The Church proclaims that she cannot be so callous as to identify someone by their sexual preferences, inclination, or attraction. Therefore, these religious folk who want to out everyone else should be ashamed of themselves. In a strange way, they actually contradict the Catholic teaching they lay on the backs of others when they insist someone should “make public his own sexuality.”
That said, I admire Fr. Martin, who like Pope Francis respects the person who chooses to identify in the way they experience themselves to be. To accept people where they are at - right now - in the present moment. I disagree with Fr. Martin on several points, I don't believe people are necessarily 'born that way', and I believe chastity is necessary in gay friendship/partnership, and so on. I also would never endorse New Ways Ministry. Yet Fr. Martin's sexuality should not be an issue here, he is a Jesuit priest, celibate and vowed to chastity.
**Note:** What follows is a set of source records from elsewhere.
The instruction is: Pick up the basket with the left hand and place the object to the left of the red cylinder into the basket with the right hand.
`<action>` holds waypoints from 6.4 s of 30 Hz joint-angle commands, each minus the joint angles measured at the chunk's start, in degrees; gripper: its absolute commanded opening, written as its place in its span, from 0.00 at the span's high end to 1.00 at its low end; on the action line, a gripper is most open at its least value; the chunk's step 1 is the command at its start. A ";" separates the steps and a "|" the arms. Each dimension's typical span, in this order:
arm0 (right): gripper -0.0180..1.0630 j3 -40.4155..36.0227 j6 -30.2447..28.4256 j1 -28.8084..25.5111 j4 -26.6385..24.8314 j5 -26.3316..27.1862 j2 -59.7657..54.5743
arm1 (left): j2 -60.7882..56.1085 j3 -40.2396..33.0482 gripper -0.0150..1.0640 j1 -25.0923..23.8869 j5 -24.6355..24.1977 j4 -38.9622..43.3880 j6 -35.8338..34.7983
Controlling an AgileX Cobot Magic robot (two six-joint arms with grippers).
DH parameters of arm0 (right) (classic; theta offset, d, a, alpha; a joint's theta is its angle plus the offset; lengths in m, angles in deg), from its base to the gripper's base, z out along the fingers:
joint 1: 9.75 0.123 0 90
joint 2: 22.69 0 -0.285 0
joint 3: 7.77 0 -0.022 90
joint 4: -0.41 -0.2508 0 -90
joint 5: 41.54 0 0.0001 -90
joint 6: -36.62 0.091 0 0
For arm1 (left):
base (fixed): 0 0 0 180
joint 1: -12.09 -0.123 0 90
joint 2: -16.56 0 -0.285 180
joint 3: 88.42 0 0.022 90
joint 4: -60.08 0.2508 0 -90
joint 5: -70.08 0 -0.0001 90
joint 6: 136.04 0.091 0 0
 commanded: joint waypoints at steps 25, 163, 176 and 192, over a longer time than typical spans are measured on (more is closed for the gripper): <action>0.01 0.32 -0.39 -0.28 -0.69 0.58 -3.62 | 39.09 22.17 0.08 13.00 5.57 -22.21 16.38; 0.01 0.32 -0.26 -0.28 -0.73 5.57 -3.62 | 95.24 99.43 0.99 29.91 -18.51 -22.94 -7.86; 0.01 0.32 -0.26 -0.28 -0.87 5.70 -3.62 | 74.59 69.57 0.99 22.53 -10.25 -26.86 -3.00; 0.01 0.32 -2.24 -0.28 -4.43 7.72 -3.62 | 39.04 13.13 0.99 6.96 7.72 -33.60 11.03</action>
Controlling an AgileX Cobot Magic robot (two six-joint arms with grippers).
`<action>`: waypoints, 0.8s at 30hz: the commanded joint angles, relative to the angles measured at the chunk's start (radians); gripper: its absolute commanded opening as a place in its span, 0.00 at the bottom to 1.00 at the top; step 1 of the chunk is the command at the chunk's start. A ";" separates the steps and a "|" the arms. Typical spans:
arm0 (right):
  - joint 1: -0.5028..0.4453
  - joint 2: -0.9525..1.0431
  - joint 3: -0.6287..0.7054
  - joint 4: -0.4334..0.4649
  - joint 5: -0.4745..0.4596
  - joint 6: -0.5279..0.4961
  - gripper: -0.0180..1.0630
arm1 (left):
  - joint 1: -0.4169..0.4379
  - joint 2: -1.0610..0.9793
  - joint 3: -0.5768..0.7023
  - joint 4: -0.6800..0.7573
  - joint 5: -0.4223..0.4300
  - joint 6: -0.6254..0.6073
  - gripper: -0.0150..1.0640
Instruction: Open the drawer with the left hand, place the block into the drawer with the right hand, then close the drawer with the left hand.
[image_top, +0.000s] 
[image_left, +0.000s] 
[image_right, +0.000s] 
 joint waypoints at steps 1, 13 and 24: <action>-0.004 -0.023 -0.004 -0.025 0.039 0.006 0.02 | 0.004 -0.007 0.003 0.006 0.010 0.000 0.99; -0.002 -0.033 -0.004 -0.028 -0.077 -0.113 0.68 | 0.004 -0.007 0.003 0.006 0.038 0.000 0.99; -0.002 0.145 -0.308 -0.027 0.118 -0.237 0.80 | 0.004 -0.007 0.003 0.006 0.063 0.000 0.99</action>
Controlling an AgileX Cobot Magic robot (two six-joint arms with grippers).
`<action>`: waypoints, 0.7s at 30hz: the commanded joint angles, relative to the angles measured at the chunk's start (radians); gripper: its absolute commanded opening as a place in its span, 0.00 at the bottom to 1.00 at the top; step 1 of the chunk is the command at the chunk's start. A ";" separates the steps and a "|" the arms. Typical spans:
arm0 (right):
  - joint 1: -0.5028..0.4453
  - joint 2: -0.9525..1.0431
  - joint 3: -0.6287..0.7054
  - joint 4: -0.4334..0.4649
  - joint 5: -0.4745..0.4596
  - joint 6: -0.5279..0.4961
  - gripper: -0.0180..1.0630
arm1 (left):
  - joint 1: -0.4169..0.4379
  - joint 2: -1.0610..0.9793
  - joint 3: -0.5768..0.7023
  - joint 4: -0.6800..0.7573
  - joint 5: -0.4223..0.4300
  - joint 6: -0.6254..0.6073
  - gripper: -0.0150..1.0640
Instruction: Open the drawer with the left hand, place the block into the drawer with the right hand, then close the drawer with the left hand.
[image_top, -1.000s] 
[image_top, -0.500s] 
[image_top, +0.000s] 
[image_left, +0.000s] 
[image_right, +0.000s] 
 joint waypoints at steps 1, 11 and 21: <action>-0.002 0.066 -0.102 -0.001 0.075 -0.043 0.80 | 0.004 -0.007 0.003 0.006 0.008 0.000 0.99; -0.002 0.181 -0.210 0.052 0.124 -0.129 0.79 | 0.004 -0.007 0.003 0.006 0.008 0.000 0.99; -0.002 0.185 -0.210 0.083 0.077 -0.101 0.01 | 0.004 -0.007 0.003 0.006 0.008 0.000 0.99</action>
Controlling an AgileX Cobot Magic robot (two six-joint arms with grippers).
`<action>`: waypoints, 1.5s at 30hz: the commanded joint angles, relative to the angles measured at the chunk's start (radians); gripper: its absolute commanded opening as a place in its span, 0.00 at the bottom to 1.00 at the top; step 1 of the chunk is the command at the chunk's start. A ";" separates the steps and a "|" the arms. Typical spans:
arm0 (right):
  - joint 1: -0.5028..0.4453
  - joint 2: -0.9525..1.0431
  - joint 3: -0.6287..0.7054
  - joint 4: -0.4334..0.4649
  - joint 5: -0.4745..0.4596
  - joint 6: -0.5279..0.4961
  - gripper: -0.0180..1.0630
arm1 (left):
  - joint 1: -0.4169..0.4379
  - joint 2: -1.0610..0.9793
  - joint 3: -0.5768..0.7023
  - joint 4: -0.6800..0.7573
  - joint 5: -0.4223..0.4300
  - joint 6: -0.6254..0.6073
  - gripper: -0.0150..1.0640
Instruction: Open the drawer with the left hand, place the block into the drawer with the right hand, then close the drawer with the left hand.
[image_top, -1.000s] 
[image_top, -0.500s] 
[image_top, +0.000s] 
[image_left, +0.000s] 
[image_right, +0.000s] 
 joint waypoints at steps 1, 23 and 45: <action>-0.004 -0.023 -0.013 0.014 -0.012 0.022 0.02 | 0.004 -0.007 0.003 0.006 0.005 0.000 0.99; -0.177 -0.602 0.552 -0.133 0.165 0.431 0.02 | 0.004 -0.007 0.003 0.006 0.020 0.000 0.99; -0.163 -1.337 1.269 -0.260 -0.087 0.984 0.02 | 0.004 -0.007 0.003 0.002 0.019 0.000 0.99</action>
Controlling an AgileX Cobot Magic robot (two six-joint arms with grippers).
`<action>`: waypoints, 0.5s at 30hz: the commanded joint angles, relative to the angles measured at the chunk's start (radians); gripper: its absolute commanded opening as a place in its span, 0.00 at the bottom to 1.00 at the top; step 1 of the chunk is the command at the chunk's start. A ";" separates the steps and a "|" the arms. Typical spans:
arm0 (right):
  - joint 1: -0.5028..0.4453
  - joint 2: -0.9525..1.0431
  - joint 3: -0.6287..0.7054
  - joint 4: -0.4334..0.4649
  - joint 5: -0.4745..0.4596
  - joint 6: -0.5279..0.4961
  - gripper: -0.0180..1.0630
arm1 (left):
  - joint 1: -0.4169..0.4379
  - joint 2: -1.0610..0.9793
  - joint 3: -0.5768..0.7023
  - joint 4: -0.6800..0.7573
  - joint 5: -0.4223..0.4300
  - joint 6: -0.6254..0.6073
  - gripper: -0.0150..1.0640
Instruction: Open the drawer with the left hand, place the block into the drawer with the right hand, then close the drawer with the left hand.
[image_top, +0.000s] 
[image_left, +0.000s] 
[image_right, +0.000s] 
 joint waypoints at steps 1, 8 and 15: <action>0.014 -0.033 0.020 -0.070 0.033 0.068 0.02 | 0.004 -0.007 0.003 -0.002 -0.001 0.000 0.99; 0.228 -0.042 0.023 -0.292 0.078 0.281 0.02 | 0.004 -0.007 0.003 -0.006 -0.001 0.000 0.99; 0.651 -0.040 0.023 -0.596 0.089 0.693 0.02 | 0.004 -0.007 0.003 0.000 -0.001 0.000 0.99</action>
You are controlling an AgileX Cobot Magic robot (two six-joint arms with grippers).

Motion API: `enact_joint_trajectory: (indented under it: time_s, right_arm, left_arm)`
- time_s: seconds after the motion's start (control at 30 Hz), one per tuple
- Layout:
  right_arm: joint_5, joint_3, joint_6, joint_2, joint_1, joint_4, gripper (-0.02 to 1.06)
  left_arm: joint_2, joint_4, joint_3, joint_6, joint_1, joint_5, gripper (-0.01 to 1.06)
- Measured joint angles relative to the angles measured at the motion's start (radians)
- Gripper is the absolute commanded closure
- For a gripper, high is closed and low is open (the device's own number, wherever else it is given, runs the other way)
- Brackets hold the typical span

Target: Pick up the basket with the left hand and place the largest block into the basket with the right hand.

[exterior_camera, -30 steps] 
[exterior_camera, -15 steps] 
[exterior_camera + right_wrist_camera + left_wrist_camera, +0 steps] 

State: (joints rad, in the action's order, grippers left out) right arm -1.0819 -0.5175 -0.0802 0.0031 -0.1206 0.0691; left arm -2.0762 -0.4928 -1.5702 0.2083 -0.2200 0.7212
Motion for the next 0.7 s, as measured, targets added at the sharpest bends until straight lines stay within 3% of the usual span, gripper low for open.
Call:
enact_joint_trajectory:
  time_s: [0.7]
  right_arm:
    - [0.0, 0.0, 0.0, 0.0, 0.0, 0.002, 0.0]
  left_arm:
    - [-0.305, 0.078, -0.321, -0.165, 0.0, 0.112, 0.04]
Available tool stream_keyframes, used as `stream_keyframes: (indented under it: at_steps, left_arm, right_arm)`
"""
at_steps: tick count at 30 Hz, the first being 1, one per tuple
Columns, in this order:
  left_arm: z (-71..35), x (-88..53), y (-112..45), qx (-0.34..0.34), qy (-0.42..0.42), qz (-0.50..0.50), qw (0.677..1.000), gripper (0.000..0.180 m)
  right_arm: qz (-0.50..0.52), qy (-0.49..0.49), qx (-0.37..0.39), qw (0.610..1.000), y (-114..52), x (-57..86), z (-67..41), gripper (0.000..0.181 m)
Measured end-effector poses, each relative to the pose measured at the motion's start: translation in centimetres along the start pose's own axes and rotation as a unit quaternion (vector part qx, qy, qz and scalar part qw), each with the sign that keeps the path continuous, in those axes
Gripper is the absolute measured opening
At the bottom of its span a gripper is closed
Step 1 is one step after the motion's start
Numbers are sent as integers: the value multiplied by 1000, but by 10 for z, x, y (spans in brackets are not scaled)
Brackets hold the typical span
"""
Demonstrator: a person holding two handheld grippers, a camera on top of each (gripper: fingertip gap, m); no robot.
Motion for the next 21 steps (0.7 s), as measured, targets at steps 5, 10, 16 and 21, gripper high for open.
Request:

The stigma of being gay friendly.
There is a long standing problem with this entire project of outing a priest - it's a contradiction. When I was working to have a Courage group formed in my diocese, Fr. Harvey wrote a letter to the Archbishop, I asked numerous priests to help - no one would touch it. "You are on your own Terry." In the 1980's, and probably today, any priest who ministers to gay people is immediately suspect, or at least considered 'gay friendly'. Even when it involves Courage, no one would touch it unless they were assigned by the local ordinary - otherwise there might be talk - that was the stigma attached.
These types of posts by Sciambra and others are not helpful to anyone. It quickly feeds the gossip mill and may come close to detraction - and borders on slander. No matter how deeply we are hurt, or have been hurt through abuse or sexual degradation, we have no right to impugn the character of another. With all due respect to Joe Sciambra, he needs to be careful not to allow himself be exploited by those religious people who use his testimony indiscreetly. Likewise, he needs to be more discreet in his apostolate and the repetition of his pre-conversion story, which others seem to love to sensationalize. He's a good man, no doubt, and his message is important. He needs to beware the temptation to celebrity.
Interestingly, on the post I referred to from last night, he was more or less attacked and criticized rather severely. One commenter dismissed him as a 'minor blogger' while others said, 'who is Joseph Sciambra' - all little ways of diminishing him, of discounting his credibility, while reducing his person to a sort of caricature. Melinda Selmys pointed that out in her commentary, which was removed when the thread was deleted by the originator of the discussion.
This isn't really a huge issue for me any longer. Although I can get myself pulled into a discussion, I don't think it's as important as I used to. People need time and maturity - and faith - to work things out. The key is perseverance. Don't be afraid. So many people online are afraid and they strike fear in others. Don't be afraid.